PHOTOTOXIC: making the skin unusually sensitive to light and subject to damage by light, e.g. sunburn which can lead to skin cancers
SEQUESTRANT: A substance capable of attaching itself to unwanted trace metals such as cadmium, iron and copper that cause deterioration in food and cosmetic products by advancing the oxidation process.
TERATOGENIC: an agent that interrupts or alters the normal development of a Foetus, with results that are evident at birth.
Some of the above information has been sourced from The Chemical Maze 3rd & 4th Editions by Bill Stratham and from www.wikipedia.com
SOME FOOD FOR THOUGHT
Remember, everything that you put on your skin is absorbed into the blood stream and then transported throughout the body and vital organs.
Whatever product you choose as your moisturiser of course is entirely up to you. There are many products available now through health food shops and the internet, that are safer and free of chemicals. Shop around choose carefully, choose wisely. Sometimes it takes a little trial and error to find a product that is suitable to your unique skin.

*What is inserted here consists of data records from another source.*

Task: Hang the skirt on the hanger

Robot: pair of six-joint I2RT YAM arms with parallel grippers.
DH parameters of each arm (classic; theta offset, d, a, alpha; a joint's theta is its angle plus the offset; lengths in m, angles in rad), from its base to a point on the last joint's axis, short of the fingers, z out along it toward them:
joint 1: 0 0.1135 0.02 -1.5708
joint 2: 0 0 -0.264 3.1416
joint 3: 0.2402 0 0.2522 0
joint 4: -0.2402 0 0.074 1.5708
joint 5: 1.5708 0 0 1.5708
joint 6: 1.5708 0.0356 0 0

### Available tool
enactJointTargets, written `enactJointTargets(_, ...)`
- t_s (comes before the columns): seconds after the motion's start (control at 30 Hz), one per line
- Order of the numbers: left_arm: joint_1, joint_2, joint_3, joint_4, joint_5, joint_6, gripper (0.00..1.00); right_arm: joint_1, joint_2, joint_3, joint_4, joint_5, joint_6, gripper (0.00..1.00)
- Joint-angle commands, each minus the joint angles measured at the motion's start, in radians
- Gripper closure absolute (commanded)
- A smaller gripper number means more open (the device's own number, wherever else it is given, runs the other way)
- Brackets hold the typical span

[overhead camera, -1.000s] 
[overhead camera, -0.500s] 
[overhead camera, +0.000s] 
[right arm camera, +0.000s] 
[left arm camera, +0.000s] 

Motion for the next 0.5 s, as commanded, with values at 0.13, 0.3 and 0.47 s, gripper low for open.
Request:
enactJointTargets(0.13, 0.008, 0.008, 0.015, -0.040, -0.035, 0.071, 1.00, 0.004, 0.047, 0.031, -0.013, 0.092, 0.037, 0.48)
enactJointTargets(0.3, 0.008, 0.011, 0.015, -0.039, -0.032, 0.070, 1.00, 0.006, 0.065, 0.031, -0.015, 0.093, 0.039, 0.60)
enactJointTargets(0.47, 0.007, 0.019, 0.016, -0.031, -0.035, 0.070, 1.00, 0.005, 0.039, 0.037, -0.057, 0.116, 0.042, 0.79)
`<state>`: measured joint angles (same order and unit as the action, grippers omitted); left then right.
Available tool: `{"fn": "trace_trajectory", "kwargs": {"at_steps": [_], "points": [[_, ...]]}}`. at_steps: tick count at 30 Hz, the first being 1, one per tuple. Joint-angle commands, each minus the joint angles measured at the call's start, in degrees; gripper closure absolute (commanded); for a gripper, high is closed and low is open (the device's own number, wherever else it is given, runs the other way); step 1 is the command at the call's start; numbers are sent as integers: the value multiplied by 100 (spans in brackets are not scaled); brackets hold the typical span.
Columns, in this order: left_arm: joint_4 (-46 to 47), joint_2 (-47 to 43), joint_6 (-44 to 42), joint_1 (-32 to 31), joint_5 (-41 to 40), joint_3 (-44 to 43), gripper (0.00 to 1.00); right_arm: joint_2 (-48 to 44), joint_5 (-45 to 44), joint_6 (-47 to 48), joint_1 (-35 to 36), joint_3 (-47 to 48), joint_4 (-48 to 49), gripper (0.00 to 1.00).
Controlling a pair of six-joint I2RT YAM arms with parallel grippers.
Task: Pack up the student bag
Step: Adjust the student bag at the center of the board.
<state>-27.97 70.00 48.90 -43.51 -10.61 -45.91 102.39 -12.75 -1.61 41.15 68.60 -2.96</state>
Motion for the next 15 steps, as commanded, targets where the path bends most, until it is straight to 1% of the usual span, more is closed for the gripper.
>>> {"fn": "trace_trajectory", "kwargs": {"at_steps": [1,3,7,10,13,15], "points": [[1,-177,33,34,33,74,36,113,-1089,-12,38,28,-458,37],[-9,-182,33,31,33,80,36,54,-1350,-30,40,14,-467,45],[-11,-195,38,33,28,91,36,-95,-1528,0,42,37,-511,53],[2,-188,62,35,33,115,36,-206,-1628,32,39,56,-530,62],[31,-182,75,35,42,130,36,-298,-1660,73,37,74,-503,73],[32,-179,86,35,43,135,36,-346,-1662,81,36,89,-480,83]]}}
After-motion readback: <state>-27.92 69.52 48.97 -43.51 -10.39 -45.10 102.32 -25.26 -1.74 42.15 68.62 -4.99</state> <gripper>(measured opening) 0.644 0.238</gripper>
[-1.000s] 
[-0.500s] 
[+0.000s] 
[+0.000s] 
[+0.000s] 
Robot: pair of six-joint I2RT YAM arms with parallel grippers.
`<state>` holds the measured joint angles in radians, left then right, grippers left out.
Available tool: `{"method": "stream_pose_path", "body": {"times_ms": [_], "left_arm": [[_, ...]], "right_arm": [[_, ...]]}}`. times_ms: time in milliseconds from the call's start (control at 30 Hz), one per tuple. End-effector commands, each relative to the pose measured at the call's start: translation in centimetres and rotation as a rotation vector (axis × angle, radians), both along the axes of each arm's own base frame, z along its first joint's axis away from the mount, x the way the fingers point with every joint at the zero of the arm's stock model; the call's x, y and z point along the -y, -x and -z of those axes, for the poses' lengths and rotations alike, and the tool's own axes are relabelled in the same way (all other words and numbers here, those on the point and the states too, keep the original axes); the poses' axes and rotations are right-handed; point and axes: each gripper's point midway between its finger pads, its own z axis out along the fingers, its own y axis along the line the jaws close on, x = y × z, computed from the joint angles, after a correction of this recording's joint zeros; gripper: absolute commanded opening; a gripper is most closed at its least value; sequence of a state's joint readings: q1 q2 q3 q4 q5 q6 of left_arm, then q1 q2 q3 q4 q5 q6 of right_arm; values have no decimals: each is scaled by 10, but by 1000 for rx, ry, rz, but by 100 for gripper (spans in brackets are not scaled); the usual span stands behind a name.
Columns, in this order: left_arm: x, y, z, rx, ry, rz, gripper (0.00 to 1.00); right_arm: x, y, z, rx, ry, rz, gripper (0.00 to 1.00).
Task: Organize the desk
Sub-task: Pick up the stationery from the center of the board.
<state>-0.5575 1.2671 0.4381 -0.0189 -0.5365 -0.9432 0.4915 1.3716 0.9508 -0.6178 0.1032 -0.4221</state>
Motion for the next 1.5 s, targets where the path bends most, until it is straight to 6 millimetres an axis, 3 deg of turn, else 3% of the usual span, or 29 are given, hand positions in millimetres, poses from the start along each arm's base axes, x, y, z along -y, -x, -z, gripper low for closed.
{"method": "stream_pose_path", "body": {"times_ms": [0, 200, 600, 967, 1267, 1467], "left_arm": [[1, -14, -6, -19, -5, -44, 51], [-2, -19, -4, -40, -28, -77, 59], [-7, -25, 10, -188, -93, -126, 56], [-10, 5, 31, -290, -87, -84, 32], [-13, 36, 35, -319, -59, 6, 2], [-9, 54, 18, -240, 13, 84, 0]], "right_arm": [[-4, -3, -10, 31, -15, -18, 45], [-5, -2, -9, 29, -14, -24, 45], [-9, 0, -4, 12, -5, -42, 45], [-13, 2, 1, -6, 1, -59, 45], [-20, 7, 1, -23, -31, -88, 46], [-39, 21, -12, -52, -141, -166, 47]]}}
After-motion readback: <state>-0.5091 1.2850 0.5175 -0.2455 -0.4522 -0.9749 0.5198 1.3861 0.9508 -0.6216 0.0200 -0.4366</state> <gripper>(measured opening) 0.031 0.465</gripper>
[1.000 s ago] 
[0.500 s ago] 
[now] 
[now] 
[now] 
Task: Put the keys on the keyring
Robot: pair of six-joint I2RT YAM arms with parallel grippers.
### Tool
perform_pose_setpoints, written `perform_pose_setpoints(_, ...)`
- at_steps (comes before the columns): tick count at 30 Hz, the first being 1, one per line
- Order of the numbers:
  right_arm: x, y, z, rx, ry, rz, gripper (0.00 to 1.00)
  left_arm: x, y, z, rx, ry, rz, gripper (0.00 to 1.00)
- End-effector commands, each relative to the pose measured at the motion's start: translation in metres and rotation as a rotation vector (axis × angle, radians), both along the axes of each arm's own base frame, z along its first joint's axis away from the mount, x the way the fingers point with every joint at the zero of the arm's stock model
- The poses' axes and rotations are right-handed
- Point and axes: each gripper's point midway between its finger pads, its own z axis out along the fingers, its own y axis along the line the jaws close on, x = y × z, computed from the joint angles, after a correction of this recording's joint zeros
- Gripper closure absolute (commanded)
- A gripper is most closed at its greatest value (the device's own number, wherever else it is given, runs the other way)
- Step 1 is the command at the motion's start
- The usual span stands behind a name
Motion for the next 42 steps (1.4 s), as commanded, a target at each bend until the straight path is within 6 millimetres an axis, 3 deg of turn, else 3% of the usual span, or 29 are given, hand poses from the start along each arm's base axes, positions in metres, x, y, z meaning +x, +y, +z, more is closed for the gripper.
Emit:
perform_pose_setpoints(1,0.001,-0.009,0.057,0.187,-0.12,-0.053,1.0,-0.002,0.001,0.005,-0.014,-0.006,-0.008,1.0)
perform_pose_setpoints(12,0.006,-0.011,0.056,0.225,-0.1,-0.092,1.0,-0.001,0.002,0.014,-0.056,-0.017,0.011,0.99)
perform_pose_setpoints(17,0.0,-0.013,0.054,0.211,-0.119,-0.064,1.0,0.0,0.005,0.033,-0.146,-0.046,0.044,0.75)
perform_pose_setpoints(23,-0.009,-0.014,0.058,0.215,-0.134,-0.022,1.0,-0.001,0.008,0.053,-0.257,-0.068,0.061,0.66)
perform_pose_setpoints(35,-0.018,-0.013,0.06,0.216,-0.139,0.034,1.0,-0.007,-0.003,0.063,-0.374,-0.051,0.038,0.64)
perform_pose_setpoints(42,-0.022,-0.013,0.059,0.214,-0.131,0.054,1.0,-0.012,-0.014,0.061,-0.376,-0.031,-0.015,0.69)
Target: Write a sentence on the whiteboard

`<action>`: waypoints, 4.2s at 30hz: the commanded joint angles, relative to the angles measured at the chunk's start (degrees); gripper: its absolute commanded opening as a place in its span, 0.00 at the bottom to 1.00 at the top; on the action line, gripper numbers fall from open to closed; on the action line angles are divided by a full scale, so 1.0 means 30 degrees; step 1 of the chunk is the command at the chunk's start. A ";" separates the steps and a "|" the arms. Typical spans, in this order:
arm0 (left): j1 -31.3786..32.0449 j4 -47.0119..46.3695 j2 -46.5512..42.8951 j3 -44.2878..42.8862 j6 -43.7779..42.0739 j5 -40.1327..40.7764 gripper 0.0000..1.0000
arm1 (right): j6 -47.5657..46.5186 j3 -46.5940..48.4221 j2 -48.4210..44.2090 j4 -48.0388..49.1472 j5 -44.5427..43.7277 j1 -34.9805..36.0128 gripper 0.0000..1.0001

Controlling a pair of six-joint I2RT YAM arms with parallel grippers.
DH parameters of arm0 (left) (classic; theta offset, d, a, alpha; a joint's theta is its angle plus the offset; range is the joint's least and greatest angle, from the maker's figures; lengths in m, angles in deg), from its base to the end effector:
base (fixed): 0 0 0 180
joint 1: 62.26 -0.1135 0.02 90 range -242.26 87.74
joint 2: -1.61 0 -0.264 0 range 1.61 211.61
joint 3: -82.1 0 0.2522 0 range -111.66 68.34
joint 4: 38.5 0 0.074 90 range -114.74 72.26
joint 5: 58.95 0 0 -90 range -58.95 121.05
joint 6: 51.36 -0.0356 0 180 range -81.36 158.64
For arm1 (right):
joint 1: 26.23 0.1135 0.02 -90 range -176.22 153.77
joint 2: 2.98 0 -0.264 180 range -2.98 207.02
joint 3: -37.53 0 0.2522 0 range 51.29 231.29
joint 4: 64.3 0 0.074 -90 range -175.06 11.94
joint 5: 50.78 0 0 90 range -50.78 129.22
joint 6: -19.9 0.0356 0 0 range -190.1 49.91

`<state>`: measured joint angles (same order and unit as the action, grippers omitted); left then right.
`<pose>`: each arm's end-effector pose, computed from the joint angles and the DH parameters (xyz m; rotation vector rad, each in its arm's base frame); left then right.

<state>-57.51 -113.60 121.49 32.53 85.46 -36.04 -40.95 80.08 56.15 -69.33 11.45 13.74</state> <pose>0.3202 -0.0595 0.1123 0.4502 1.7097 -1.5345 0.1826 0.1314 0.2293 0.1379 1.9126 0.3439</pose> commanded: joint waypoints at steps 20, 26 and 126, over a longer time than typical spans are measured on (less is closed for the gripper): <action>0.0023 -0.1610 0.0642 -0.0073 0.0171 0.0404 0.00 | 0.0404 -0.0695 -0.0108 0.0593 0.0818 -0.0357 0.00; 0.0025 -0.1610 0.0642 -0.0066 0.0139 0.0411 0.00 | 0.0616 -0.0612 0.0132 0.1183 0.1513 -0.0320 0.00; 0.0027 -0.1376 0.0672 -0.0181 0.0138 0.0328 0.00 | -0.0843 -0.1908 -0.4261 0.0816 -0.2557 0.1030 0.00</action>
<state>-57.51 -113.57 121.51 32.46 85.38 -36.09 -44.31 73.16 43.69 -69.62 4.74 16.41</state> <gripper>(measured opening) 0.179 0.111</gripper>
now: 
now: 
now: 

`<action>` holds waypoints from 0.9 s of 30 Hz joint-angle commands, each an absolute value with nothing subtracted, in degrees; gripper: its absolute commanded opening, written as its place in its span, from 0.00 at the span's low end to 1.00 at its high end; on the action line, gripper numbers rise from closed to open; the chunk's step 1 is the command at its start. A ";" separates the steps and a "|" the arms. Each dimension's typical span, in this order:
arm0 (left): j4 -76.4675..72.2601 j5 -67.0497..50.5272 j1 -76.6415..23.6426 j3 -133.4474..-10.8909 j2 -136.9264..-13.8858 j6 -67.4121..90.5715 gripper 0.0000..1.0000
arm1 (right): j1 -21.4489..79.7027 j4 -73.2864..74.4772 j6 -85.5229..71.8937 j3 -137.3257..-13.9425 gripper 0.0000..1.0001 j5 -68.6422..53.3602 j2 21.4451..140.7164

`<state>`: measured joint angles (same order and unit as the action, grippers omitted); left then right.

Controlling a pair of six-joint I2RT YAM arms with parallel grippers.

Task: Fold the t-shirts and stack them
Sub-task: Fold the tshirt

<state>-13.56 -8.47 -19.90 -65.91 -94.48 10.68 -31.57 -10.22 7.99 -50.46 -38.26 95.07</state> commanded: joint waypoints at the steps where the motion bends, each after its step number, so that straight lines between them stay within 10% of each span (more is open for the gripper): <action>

What a great website. Thank you for sharing your valuable information and research with the public. Especially for breaking down the jargon that so often finds people at a loss on what to do.
I am so grateful to have read about your research on the sorbolene creams. When I mentioned to health care proffessionals that the cream seemed to irritate my son and daughter they looked at me like I was just a silly mother. I than decided to research the ingredients myself and came across this web site.
I don't need to look any further you have answered all my questions.
Thank you. I will be adding this to my favourites.
Thank you for the very clear and detailed explanation of sorbolene. I have had a recent experience with it and can confirm that it is certainly the internal organs which suffer too. My problem is not the skin but the symptom is diahorrea. I have known to avoid sorbolene for a long time but didn't pay enough attention to the fragrance free cream being used during a massage. Foolish me! If it upsets us sensitive types so much, surely we are warning signals for the damage being caused to others who are not so sensitive. Anyway thanks again Trish.